# ABOUT THIS TASK
Return the data below exactly, please, but drop the pictures.

• • • •

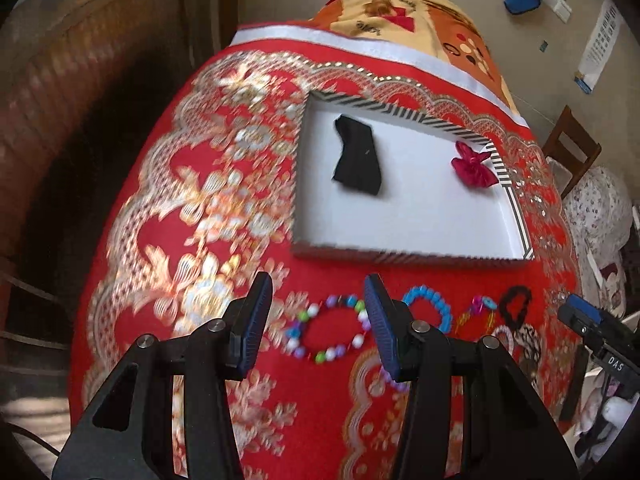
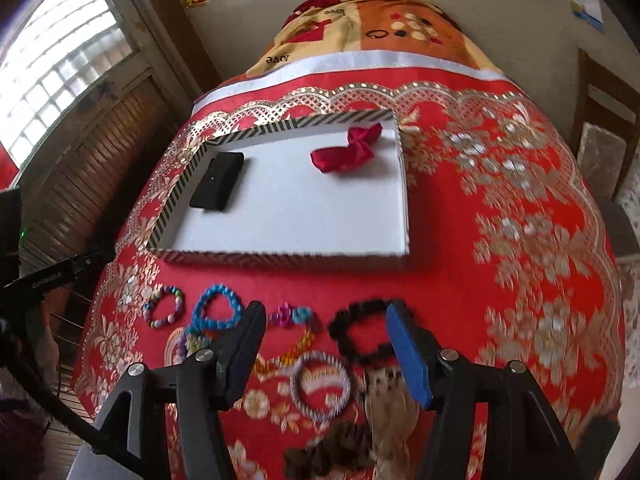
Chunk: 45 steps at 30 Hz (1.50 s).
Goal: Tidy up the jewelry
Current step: 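Withdraw both open tools from the tray back toward the jewelry, then grasp the multicolour bead bracelet with the left tool while the right tool grasps the blue bracelet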
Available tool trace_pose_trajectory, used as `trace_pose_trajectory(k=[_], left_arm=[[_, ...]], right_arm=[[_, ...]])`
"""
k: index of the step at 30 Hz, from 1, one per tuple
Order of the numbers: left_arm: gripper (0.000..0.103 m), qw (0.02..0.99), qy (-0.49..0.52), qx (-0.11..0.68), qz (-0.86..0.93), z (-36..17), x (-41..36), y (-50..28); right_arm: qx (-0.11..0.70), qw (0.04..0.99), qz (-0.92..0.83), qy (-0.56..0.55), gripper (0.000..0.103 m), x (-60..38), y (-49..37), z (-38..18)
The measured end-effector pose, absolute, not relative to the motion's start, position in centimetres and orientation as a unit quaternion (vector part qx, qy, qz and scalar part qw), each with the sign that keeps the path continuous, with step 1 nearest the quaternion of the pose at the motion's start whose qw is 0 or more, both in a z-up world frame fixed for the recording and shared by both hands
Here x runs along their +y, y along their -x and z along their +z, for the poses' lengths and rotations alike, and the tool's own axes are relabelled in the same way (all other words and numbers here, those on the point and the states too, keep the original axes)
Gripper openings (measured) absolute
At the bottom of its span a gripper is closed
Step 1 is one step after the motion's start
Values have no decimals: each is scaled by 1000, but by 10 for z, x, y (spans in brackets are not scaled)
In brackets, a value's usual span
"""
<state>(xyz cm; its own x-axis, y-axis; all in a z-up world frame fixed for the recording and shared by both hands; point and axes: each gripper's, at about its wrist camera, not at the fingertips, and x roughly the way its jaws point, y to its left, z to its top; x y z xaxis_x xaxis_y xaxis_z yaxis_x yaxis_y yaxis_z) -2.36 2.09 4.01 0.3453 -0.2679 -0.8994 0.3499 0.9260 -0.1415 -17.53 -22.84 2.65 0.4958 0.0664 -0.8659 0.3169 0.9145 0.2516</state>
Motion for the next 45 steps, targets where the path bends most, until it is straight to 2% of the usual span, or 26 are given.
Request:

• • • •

# ANSWER FOR THE TASK
Chunk: 45 steps at 30 Hz (1.50 s).
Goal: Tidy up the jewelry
Current step: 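Withdraw both open tools from the tray back toward the jewelry, then grasp the multicolour bead bracelet with the left tool while the right tool grasps the blue bracelet
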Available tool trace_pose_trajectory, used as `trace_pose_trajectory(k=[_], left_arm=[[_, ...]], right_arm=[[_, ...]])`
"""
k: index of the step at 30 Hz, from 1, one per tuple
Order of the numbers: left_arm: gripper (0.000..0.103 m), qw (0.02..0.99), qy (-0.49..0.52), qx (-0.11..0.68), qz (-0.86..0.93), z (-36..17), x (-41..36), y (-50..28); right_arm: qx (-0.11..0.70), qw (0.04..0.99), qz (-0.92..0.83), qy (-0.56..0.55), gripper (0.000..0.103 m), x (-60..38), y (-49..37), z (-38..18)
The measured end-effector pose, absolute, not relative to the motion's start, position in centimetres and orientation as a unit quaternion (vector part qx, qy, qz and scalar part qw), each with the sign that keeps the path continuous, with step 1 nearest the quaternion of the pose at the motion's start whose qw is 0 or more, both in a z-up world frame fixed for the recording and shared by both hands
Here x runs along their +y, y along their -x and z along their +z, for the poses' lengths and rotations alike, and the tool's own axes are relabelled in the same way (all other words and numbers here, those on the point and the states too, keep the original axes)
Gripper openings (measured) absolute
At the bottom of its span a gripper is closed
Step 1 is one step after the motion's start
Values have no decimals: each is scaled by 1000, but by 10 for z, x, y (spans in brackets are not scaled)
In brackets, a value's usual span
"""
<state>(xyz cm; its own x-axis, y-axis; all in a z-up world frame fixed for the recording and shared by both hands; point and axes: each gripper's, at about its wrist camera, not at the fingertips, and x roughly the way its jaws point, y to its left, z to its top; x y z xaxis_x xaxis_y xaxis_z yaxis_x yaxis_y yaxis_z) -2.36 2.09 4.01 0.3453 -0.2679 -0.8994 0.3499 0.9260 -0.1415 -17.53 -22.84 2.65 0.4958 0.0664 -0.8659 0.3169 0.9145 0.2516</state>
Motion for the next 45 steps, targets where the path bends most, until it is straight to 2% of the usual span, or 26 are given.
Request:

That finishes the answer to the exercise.